Startups du Nord
De l’héritage Nokia au quantique et à l’IA : comment la Finlande est devenue un hub nordique de la deep tech
D’après un reportage de TFN, décryptage des 15 licornes finlandaises, de 1,5 milliard de dollars de capital-risque et de l’écosystème deep tech quantique/IA, et des raisons pour lesquelles ce petit pays nordique peut devenir un laboratoire des industries du futur.
Un signal à surveiller
La Finlande n'est plus seulement le pays d'origine de Nokia. Selon Tech Funding News, les données de Business Finland montrent que l'écosystème entrepreneurial finlandais comptait en 2025 plus de 47 000 personnes, réparties dans 4 200 entreprises, générant ensemble environ 14 milliards de dollars de revenus ; l'écosystème compte 15 licornes, et le capital-risque a atteint 1,5 milliard de dollars en 2024. Maria 01 est quant à elle le plus grand parc d'entreprises du Nord.
Ces chiffres sont importants, non pas tant à cause de la taille du marché finlandais lui-même, mais à cause de sa structure : une forte concentration dans des domaines de deep tech tels que l'IA, l'informatique quantique, la santé-tech, le diagnostic et la climat-tech.
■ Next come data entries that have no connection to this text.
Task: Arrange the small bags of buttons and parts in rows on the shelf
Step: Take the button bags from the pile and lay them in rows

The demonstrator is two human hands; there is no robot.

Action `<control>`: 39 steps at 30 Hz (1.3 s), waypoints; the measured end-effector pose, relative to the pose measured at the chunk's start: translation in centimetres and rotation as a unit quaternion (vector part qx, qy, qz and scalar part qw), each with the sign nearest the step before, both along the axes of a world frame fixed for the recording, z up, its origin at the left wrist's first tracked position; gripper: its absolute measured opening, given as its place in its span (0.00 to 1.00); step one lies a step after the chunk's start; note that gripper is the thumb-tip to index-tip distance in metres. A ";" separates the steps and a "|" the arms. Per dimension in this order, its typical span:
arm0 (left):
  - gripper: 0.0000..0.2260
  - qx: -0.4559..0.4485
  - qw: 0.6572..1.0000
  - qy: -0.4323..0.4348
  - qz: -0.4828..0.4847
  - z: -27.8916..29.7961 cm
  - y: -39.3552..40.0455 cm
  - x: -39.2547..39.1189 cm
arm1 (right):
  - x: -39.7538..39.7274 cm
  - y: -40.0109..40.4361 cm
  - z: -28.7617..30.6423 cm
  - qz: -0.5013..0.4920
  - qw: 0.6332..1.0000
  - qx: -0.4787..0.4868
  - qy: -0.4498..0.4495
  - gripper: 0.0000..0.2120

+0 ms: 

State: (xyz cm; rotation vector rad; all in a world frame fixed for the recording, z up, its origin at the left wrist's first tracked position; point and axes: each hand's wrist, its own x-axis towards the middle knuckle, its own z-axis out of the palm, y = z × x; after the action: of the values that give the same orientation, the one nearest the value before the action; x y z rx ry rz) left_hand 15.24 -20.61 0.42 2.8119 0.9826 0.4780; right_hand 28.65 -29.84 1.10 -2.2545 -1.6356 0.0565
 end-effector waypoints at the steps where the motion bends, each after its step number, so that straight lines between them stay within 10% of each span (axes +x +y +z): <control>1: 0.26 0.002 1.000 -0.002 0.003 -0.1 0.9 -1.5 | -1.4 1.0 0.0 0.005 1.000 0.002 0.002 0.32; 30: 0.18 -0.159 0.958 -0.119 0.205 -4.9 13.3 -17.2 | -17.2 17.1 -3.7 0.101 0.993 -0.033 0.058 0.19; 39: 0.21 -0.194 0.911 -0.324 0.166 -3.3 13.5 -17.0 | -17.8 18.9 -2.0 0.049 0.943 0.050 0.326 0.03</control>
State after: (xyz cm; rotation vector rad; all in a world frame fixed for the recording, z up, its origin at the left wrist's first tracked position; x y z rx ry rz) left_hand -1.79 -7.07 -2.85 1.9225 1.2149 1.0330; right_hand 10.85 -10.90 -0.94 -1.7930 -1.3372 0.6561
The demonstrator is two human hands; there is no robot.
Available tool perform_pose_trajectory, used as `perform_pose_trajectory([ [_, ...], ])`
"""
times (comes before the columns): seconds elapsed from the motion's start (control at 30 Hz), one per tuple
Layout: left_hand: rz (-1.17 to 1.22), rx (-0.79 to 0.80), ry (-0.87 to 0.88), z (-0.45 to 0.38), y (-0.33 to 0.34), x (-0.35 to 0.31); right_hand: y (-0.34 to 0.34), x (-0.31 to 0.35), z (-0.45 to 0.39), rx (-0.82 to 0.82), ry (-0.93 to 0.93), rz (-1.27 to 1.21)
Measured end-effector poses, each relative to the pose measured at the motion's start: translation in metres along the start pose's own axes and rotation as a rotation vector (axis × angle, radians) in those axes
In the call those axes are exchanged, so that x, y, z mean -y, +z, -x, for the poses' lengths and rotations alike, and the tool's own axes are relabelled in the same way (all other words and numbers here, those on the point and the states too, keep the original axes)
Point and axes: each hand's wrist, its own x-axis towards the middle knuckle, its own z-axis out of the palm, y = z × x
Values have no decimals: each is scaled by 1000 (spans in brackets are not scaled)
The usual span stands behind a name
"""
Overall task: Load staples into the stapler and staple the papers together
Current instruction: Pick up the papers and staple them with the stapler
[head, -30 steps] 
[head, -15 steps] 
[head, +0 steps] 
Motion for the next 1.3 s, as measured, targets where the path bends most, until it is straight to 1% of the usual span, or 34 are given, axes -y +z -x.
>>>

Les visites de TFN à Turku et Helsinki, ainsi que les performances à l'AI Summit Turku et à Slush 2025, convergent vers le même constat : la Finlande est en train de faire émerger, à partir de l'héritage de son industrie des télécommunications, un système d'innovation plus décentralisé, plus axé sur les technologies dures et plus international.
Contexte : les changements écosystémiques derrière les chiffres
Le reportage de TFN fournit plusieurs faits clés. L'écosystème entrepreneurial finlandais compte 15 licornes et 1,5 milliard de dollars de financement VC en 2024 ; plus de 47 000 personnes, 4 200 entreprises et environ 14 milliards de dollars de revenus forment une économie innovante de taille moyenne mais à forte densité. Maria 01, en tant que plus grand parc d'entreprises du Nord, réserve, via son programme Launchpad, la moitié des places à des fondatrices et à des fondateurs sous-représentés, y compris les candidats au stade de l'idée.
En parallèle, la caractéristique deep tech de la Finlande est très marquée. Les universités de Turku, Helsinki et Oulu produisent en continu des recherches de niveau mondial et donnent naissance à des start-up dans l'IA, la santé-tech, le diagnostic et la climat-tech. Alexandra Gylfe, associée fondatrice de Nordic Science Investments, souligne que le flux entre universités et start-up non seulement maintient la vitalité de l'écosystème finlandais, mais favorise aussi la collaboration transfrontalière avec les autres pays nordiques.
Parmi les exemples concrets : Algorithmiq est née à Turku, puis a déplacé son siège à Helsinki ; elle utilise des systèmes quantiques pour construire un pipeline de simulation de découverte moléculaire et collabore avec IBM et la Cleveland Clinic ; SemiQon développe à Helsinki du matériel pour ordinateurs quantiques évolutifs, avec une équipe de 26 personnes, et est en train de clôturer son tour d'amorçage ; Canatu, spin-off de l'université Aalto, dont la technologie brevetée de nanotubes de carbone est qualifiée par le CEO Juha Kokkonen de clé pour les puces IA de nouvelle génération, avec des clients tels que Nvidia, AMD, TSMC et Samsung, et affirme que sans cette technologie, l'IA ne pourrait pas progresser vers des processeurs sub-2 nm ; IQM, soutenue dès le début par OpenOcean, est devenue un leader européen de l'informatique quantique, a levé 275 millions d'euros et bénéficie d'un soutien de 35 millions d'euros de la Banque européenne d'investissement.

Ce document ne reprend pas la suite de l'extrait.